Plunkett Donaghy

Personal information
- Born: July 1961 (age 65) Moy, County Tyrone, Northern Ireland
- Occupation: Building Contractor

Sport
- Sport: Gaelic football
- Position: Midfield

Club
- Years: Club
- Moy

Inter-county
- Years: County
- 1982–1994: Tyrone

Inter-county titles
- Ulster titles: 3
- All-Irelands: 0
- All Stars: 1

= Plunkett Donaghy =

Irish Gaelic footballer

Plunkett Donaghy is a former Gaelic footballer who played for the Moy club and the Tyrone county team. With his county, Donaghy won three Ulster Senior Football Championship medals (in 1984, 1986 and 1989) and an All Star in 1986. He lives in The Moy, County Tyrone.

==Background==
Donaghy is one of nine children to Pat and Maisie Donaghy. Donaghy's father Pat played for Moy and Tyrone and was on the county panel when Tyrone won their first-ever Ulster Senior Football Championships in 1956 and 1957. His mother Maisie, originally from Brackaville, was a widely acclaimed Irish folk singer (under the stage name Eileen Donaghy) whose success brought her on tour around the world.

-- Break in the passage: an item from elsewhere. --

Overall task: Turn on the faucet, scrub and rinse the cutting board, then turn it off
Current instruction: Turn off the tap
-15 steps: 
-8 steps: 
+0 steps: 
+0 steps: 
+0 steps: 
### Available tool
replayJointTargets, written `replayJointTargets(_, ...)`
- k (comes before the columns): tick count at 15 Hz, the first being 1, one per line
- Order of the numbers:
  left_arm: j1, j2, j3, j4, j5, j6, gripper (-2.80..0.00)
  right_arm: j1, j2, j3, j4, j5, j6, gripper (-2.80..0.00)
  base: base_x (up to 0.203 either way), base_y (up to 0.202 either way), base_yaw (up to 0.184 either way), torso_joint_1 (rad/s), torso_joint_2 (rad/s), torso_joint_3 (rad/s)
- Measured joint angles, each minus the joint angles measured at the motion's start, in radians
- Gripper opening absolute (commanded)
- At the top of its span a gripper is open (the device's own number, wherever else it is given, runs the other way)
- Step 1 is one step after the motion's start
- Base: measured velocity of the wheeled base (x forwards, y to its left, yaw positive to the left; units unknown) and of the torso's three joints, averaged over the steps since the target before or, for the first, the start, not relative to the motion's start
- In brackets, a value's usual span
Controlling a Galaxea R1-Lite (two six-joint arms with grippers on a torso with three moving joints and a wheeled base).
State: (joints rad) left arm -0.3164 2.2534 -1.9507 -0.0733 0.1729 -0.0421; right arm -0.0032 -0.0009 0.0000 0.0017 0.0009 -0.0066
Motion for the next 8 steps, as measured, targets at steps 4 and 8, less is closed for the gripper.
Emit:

Donaghy is married with six children. His father-in-law is legendary football manager Dessie Ryan, a former footballer for Tyrone and New York who coached Queen's University Belfast to two victories in the Sigerson Cup and is considered one of the most influential men in GAA history.

Plunkett's brother Colm also played for Tyrone. He is a second cousin to two-time All Star winning former Derry footballer Joe Brolly. His mother Maisie was a first cousin of Joe, the grandfather of Brolly, Ann, the mother of Maisie, and Bridget, the mother of Maisie. He is also cousin to Monaghan Defender/Forward Vincent Corey.

==Career==
Donaghy was part of the Tyrone team that went to their first All-Ireland Senior Football Championship final in 1986, against Kerry, and won an All Star Award for his contributions. He captained Tyrone to a further Ulster Championship success in 1989. He also played for Ireland against Australia.

===Legacy===
His playing abilities, being part of the first (relatively) successful Tyrone team, put him among the greats of Tyrone football. Donaghy was known for his great ability to catch a ball, and he was instantly recognisable on the pitch due to his "shaggy" blond hair. Donaghy stands at 6 ft tall.